Vocês tão ligados que, quando contam a história da música no Brasil, o povo lá do Sudeste é cheio de pavulagem. Eles acham que música boa só sai do Rio ou de São Paulo e deixam a gente aqui do Norte meio que na baixa da égua, como se a gente fosse só mato ou folclore isolado. Bando de leso, né?
Mas quem é daqui sabe que a gente não tá perambulando sem rumo na cultura não. Aqui na beira da baía, a gente faz um som que é só o filé. E o cara que mostra isso pro mundo, que é o bicho mesmo, é o mestre Nilson Chaves.
O Cara Manja Muito
O Nilson não é meia tigela. Ele pegou aquela música chique, erudita, e misturou com o ritmo do nosso povo, do caboco que vive no interior.

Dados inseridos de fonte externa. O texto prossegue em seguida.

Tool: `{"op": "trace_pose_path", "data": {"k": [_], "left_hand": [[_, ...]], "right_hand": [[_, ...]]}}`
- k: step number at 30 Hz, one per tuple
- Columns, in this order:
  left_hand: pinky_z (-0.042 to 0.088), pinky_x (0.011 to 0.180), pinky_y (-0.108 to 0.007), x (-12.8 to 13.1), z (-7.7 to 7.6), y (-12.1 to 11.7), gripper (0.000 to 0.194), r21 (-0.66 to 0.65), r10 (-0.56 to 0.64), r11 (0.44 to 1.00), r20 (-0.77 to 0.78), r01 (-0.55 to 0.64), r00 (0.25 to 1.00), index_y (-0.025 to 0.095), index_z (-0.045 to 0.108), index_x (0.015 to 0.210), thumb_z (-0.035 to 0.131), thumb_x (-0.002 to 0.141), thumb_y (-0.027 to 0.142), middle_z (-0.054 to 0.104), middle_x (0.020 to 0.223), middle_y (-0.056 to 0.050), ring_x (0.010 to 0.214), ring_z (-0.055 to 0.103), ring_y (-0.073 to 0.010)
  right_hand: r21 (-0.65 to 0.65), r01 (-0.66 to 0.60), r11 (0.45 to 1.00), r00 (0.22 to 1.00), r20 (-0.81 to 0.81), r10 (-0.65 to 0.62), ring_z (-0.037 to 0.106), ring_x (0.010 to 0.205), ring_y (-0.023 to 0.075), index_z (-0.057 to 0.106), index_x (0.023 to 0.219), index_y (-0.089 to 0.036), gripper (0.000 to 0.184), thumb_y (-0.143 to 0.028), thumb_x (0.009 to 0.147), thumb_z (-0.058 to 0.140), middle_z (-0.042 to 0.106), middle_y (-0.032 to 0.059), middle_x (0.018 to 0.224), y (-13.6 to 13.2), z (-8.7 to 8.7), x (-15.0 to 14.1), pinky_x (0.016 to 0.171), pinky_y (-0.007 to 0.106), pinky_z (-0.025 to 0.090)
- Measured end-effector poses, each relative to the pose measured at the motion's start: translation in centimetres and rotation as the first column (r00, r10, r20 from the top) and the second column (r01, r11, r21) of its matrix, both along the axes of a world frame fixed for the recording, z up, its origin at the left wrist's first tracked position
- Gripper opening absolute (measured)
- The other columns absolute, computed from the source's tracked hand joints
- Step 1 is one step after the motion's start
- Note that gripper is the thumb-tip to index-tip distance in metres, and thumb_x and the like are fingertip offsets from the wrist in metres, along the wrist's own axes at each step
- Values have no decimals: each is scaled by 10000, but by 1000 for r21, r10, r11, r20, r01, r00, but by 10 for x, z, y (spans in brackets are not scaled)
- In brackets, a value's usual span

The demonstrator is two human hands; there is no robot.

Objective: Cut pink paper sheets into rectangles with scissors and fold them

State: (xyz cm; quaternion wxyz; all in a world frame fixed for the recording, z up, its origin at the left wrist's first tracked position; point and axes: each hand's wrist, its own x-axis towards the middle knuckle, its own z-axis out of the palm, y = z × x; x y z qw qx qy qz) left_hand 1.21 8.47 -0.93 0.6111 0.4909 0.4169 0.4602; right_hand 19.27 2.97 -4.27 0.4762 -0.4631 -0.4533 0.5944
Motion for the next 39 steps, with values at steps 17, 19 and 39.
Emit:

Ele provou que ser caboco não é coisa pouca não; é ter a alma da floresta, é ser duro na queda.
Ele passou mais de cinquenta anos nessa estrada. Chegou a pegar o beco pro Rio de Janeiro num tempo aí, mas a saudade bateu e ele voltou, porque o lugar dele é aqui. E olha já: as músicas dele, tipo “Sabor Açaí” e “Não Vou Sair”, não são só cantoria não. São hinos! Quando toca, tu sentes até um arrepio, uma visagem boa de pertencimento.
Respeita o Moço!
Hoje, com 70 anos, o Nilson Chaves continua bacana demais e muito cabeça. Ele não tá aqui pra tapar o sol com a peneira sobre os problemas da Amazônia. Ele é uma voz forte nessas conversas sobre o meio ambiente, principalmente agora com a COP30 chegando.
Então, se alguém vier com migué dizendo que nossa música não tem valor, tu já solta um: “Te mete!”. O Nilson Chaves transformou o que os outros achavam que era isolamento em orgulho. O som dele é daora e representa cada um de nós.
E já era, quem não gostou que vá catar coquinho (expressão popular). O Nilson é nosso e ninguém tasca!